En 1984, con motivo de su octogésimo cumpleaños, la ciudad
de La Habana le dedicó su Festival y la medalla Haydée Santamaría;
y en 1991 el gobierno de Chile le otorgó la medalla Gabriela Mistral
"por su tesón en la conjunción de la belleza, la justicia
y la verdad". Convocado a menudo para integrar jurados, en el Festival
Universitario de Manizales (Colombia) compartió esa responsabilidad
con Pablo Neruda y Miguel Angel Asturias, entre otros. En 1994, los teatros
El Galpón y Circular celebraron sus respectivos 45º y 40º
aniversarios organizando conjuntamente un concurso de obras teatrales
para niños al que dieron su nombre en reconocimiento a su temprana
y ya citada preocupación por los niños y los jóvenes.
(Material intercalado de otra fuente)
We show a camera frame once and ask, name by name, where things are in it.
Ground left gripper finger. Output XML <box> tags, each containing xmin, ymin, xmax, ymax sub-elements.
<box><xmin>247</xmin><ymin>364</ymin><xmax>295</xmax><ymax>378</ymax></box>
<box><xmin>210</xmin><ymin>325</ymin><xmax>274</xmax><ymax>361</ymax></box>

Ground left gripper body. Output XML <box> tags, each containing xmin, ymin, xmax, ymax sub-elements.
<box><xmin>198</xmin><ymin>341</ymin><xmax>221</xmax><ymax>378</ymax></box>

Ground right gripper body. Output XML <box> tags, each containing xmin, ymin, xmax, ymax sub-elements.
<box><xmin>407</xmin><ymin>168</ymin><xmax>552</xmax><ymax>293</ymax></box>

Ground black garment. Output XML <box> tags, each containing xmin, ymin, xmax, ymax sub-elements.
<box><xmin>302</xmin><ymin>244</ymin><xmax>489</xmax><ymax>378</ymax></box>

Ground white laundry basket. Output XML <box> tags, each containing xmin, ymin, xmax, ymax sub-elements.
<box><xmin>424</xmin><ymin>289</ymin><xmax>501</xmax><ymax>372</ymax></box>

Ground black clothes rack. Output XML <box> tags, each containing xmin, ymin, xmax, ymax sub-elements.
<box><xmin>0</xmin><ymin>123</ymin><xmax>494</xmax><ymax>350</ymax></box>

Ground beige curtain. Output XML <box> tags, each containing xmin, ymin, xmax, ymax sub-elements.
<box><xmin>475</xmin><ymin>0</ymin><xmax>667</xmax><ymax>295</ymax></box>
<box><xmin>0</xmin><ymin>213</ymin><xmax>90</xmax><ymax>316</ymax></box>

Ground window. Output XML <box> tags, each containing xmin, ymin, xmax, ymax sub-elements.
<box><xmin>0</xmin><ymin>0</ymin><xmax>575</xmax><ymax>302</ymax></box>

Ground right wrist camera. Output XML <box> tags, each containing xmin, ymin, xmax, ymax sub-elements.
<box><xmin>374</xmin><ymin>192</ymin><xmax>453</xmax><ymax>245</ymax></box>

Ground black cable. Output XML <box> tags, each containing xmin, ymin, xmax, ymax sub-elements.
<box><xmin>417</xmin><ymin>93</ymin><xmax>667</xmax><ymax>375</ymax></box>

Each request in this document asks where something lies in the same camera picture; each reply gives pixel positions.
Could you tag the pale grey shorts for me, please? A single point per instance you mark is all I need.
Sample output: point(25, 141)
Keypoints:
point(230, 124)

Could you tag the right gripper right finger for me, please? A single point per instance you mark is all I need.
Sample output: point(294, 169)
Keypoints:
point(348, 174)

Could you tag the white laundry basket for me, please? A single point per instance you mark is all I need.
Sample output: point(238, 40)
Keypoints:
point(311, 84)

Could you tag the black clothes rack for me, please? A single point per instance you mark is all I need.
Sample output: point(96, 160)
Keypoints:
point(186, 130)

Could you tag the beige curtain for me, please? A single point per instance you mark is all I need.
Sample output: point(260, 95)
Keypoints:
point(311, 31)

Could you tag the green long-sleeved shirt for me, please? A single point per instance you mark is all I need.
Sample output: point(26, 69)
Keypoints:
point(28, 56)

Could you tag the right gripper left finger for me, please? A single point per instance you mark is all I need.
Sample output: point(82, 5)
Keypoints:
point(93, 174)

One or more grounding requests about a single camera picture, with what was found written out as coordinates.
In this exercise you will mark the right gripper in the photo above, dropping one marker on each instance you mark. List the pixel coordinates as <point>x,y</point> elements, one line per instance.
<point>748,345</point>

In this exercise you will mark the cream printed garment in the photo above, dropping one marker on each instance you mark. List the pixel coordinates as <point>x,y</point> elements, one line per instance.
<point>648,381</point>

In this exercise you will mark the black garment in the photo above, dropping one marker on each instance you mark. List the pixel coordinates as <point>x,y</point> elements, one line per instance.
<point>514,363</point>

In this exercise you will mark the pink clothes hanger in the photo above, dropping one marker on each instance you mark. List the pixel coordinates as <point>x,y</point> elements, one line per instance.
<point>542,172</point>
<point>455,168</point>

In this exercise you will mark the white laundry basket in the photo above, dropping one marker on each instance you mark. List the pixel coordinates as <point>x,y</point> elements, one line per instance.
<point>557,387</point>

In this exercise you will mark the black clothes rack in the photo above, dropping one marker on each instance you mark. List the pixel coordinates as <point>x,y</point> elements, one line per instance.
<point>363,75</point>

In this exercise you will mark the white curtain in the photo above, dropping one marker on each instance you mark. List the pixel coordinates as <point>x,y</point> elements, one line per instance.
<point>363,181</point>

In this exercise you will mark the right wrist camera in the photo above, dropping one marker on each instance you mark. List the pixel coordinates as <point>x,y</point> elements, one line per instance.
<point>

El 26 de octubre de 1995 El Galpón inauguró una segunda
sala en su sede, a la que denominó Atahualpa, estando en trámite
darle su nombre al teatro Politeama de su natal Canelones. Y desde poco
tiempo atrás el Festival Iberoamericano de Teatro de Cádiz
(España), ha establecido un premio anual con su nombre.
Pero como suele ocurrir con las figuras relevantes, no faltó el
costado ingrato cuando la fundación Memorial de América
Latina (San Pablo, Brasil) le otorgó un suculento premio que levantó
controversias cuyos ecos aún perduran; al tiempo que el rechazo
por la asamblea de El Galpón de su proyecto de poner en escena
"El santo de fuego" del guatemalteco Monteforte (sobre el defensor
de los indígenas americanos Fray Bartolomé de las Casas
en la época colonial) le disgustó hasta tal punto que en
un encuentro casual, poniéndonos una de sus largas y finas manos
sobre un hombro, nos pidió que no vinculáramos más
su nombre con aquella institución. Vana advertencia, pues hoy cabe
preguntarse si es posible hablar de Atahualpa sin mencionar a El Galpón
y recíprocamente.
Una de las instancias más significativas del predicamento alcanzado
por Atahualpa Del Cioppo a nivel local se dio en dos momentos: el primero
cuando, antes de regresar del exilio, El Galpón se acercó
al Uruguay presentando en el Teatro Municipal Gral. San Martín
de Buenos Aires la obra de Rubén Yáñez y Milton Schinca
"Artigas, general del pueblo" que codirigió con César
Campodónico, originándose un emotivo e inolvidable reencuentro
con multitud de artistas y amigos uruguayos que viajaron expresamente.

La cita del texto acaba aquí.